Provide an exact copy of the data, excluding the images.

(Data extract Opens)

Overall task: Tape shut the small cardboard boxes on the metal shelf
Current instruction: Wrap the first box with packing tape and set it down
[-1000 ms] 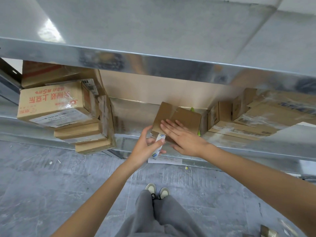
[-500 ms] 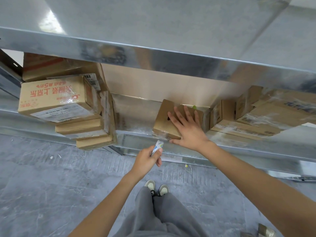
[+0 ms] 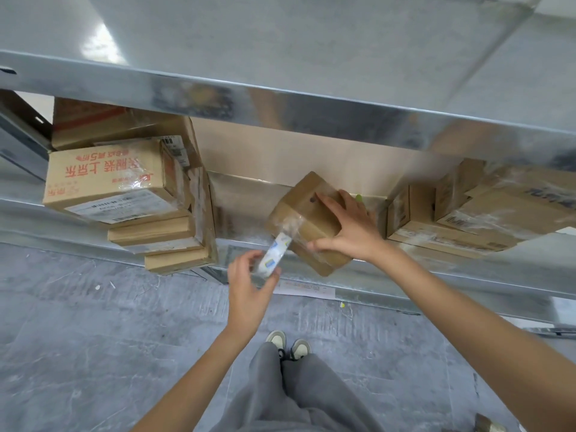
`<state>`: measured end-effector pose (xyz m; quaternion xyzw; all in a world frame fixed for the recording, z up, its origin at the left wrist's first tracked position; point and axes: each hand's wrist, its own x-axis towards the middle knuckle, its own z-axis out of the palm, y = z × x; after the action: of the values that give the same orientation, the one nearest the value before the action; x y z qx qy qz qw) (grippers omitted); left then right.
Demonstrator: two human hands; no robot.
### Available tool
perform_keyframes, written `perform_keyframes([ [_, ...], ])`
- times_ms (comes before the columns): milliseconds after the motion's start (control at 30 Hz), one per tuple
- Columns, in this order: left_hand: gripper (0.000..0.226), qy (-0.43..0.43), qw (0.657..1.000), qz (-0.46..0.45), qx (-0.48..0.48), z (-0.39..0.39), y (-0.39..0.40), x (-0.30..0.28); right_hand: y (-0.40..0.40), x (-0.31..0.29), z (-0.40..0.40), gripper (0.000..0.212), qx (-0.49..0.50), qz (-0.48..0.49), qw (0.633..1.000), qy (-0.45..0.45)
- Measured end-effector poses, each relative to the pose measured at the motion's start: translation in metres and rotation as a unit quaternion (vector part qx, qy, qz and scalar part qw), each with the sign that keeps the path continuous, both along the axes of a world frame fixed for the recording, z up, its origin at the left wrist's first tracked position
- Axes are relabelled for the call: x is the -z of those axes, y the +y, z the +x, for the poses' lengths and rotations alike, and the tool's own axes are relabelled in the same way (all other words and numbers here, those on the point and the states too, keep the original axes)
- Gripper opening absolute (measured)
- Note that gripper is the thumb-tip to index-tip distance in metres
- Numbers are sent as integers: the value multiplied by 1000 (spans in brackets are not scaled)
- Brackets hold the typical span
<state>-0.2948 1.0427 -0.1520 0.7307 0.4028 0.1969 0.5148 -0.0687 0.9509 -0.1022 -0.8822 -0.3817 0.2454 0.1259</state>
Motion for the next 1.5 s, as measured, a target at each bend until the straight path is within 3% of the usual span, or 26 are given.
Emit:
perform_keyframes([
  [33, 43, -29, 997, -28, -59, 5, 4, -9, 2, -3, -2, 108, 36, 40, 997, 63],
  [100, 60, -115, 967, -181, -135, 22, 11, -32, 3, -5, -9, 110, 99, 130, 967, 198],
  [167, 64, -177, 934, -279, -131, 43, 17, -48, 3, -4, -20, 111, 126, 192, 927, 297],
  [333, 20, -172, 938, -276, -120, 85, 27, -65, -2, 16, -46, 106, 184, 214, 868, 408],
  [433, 18, -159, 950, -223, -149, 97, 28, -63, -5, 14, -50, 110, 205, 221, 888, 347],
  [533, 21, -156, 958, -191, -148, 105, 23, -59, 3, 3, -59, 127, 164, 200, 958, 125],
  [633, 30, -164, 966, -169, -106, 115, 20, -60, 16, -1, -67, 126, 116, 146, 981, -49],
  [700, 35, -157, 972, -151, -89, 116, 22, -58, 18, 0, -66, 127, 110, 111, 985, -67],
  [867, 22, -77, 992, -69, -69, 106, 42, -55, 27, 2, -72, 129, 115, 86, 986, -89],
  [1000, 24, -100, 981, -139, -91, 93, 67, -55, 25, 5, -67, 128, 119, 93, 986, -71],
  [1100, 26, -67, 982, -148, -93, 81, 77, -46, 20, 7, -66, 127, 112, 92, 987, -68],
  [1233, 30, -79, 965, -218, -122, 84, 76, -42, 24, 6, -65, 124, 100, 63, 986, -117],
  [1500, 24, -106, 962, -222, -122, 86, 76, -37, 40, -2, -72, 81, -20, 22, 984, -175],
])
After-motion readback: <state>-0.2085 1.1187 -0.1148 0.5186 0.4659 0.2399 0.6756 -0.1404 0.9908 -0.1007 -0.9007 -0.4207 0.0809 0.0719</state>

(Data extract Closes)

* [Reply to the exercise]
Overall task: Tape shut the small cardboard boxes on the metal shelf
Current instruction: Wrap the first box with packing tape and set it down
[-1000 ms] 
[-500 ms] 
[+0 ms] 
`<state>`: measured end-effector pose (xyz m; quaternion xyzw; all in a world frame fixed for the recording, z up, its origin at the left wrist's first tracked position; point and axes: each hand's wrist, its own x-axis towards the middle knuckle, its own z-axis out of the palm, y = z × x; after the action: of the values that give the same orientation, the one nearest the value before the action; x y z qx qy qz qw) (grippers omitted); left then right.
Demonstrator: two human hands; no robot.
### Available tool
perform_keyframes, written `perform_keyframes([ [_, ...], ])`
- times_ms (comes before the columns): milliseconds after the motion's start (control at 30 Hz), one per tuple
- Columns, in this order: left_hand: gripper (0.000..0.226), qy (-0.43..0.43), qw (0.657..1.000), qz (-0.46..0.45), qx (-0.48..0.48), z (-0.39..0.39), y (-0.39..0.40), x (-0.30..0.28); right_hand: y (-0.40..0.40), x (-0.31..0.29), z (-0.40..0.40), gripper (0.000..0.212), qx (-0.49..0.50), qz (-0.48..0.49), qw (0.633..1.000), qy (-0.45..0.45)
- Measured end-effector poses, each relative to the pose measured at the motion's start: translation in metres and rotation as a unit quaternion (vector part qx, qy, qz and scalar part qw), each with the sign that keeps the path continuous, both along the axes of a world frame fixed for the recording, z up, its origin at the left wrist's first tracked position
- Axes are relabelled for the call: x is the -z of those axes, y the +y, z the +x, for the poses' lengths and rotations alike, and the tool's own axes are relabelled in the same way (all other words and numbers here, those on the point and the states too, keep the original axes)
- Gripper opening absolute (measured)
- Note that gripper is the thumb-tip to index-tip distance in metres
- Numbers are sent as integers: the value multiplied by 1000 (spans in brackets are not scaled)
- Brackets hold the typical span
<state>-0.2948 1.0427 -0.1520 0.7307 0.4028 0.1969 0.5148 -0.0687 0.9509 -0.1022 -0.8822 -0.3817 0.2454 0.1259</state>
Motion for the next 1.5 s, as measured, a target at each bend until the straight path is within 3% of the usual span, or 26 are given.
Emit:
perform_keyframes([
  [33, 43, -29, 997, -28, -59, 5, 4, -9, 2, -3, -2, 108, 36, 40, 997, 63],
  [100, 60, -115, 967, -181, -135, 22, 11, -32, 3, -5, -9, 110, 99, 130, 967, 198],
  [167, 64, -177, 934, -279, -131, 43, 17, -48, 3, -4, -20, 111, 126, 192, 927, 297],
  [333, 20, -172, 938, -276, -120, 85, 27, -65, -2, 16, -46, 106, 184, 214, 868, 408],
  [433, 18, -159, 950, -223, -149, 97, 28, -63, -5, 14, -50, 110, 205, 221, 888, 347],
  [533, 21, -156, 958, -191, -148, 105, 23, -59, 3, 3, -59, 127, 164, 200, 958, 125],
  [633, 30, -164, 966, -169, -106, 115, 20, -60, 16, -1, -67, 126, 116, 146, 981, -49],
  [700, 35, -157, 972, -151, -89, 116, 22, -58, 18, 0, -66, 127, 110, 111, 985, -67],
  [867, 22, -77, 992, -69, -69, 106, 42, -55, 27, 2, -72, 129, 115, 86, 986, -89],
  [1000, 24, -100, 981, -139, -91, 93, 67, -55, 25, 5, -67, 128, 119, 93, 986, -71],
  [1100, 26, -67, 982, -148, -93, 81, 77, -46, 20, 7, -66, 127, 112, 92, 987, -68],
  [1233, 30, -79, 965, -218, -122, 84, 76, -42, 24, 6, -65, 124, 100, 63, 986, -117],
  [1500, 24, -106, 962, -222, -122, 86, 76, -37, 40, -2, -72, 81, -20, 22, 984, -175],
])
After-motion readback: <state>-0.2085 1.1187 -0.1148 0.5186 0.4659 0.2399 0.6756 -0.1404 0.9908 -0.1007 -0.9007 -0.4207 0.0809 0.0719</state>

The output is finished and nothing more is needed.